Nous sommes attirés par cette question depuis longtemps. Quel est l’impact de l’esprit sur le corps ? Que savons-nous de ce qui se passe entre l’esprit, le cerveau et le corps ? Quelle est l’influence du psychisme sur le corps ?
Patrick Clervoy a toujours été intéressé par ce sujet, déjà jeune étudiant en médecine, cette question l’a fasciné. Une longue expérience, un travail sur le terrain militaire, et la poursuite de l’exercice de sa profession en cabinet, lui ont permis de poursuivre ses recherches et ses passions.
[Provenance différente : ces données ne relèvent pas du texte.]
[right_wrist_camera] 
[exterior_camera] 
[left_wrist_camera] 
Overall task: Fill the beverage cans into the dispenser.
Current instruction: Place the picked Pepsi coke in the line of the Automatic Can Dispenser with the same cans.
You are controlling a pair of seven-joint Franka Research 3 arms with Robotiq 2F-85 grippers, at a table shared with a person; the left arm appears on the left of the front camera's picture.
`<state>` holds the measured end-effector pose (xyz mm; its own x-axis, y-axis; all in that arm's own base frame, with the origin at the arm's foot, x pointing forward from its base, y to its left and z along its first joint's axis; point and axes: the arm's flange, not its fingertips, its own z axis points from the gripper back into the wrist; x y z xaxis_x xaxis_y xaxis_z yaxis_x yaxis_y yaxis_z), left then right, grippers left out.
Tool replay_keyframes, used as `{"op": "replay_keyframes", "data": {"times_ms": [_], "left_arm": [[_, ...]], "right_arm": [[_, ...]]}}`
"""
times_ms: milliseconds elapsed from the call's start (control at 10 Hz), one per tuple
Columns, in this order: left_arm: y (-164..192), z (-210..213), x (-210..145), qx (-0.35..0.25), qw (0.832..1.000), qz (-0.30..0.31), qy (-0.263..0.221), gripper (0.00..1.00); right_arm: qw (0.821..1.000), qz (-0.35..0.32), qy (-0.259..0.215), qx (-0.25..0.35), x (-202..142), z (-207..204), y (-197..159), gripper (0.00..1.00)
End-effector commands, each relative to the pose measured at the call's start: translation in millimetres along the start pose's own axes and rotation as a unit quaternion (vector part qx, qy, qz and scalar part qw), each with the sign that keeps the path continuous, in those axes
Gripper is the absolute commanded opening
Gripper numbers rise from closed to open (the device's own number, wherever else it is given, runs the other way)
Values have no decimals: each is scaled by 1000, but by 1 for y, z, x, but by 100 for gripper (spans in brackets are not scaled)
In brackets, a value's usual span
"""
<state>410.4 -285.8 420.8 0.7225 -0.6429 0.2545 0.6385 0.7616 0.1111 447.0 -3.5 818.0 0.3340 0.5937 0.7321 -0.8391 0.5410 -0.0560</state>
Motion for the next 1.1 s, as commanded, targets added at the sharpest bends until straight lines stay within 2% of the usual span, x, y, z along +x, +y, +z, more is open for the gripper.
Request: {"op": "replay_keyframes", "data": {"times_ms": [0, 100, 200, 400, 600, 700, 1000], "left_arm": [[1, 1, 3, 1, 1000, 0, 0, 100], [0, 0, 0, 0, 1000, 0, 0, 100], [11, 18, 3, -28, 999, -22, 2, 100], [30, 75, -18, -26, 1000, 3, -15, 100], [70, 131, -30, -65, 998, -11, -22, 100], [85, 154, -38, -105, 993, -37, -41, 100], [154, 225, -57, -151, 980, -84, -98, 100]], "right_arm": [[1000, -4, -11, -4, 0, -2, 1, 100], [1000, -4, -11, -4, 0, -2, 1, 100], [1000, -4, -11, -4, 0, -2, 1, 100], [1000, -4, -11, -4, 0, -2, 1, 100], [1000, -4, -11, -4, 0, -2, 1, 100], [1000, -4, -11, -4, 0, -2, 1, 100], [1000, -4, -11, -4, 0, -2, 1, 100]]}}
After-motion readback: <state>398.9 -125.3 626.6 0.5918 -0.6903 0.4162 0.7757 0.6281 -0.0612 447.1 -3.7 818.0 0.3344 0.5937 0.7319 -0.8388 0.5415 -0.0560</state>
Il vient nous parler ce matin de son livre et nous permet de rentrer dans un monde fascinant.
Mais revenons au début, dans ce livre fabuleux, on en apprend encore et toujours plus ! Patrick Clervoy nous fait voyager dans le temps, repartir aux siècles passés, et nous parle de miracles ? Comment un médecin peut-il parler de miracles ?... Il nous raconte pourquoi ils étaient plus fréquents par le passé ? Ce qui se mettait en place dans l’esprit pour que le miracle ait lieu ? Était-ce la foi ? la conviction, l’auto suggestion ?
Il aborde des rivages que la médecine a longtemps évité, parce qu’elle estimait que cela manquait de rationalité. Médecin lui-même et psychiatre, tout en se penchant sur notre passé, il ose apporter un regard renouvelé, étayé par les résultats obtenus grâce aux technologies actuelles.
Car ce qui est nouveau, c’est qu’à l’heure actuelle l’imagerie et les progrès de la médecine mettent en évidence les relations entre les modifications au niveau du cerveau et l’impact sur le corps. Ce qui était uniquement observable, et parfois remis en question par le passé, est actuellement vérifiable. On observe comment une action sur le corps va stimuler un neurone, à quel moment, comment, et quelles seront les réactions en chaîne.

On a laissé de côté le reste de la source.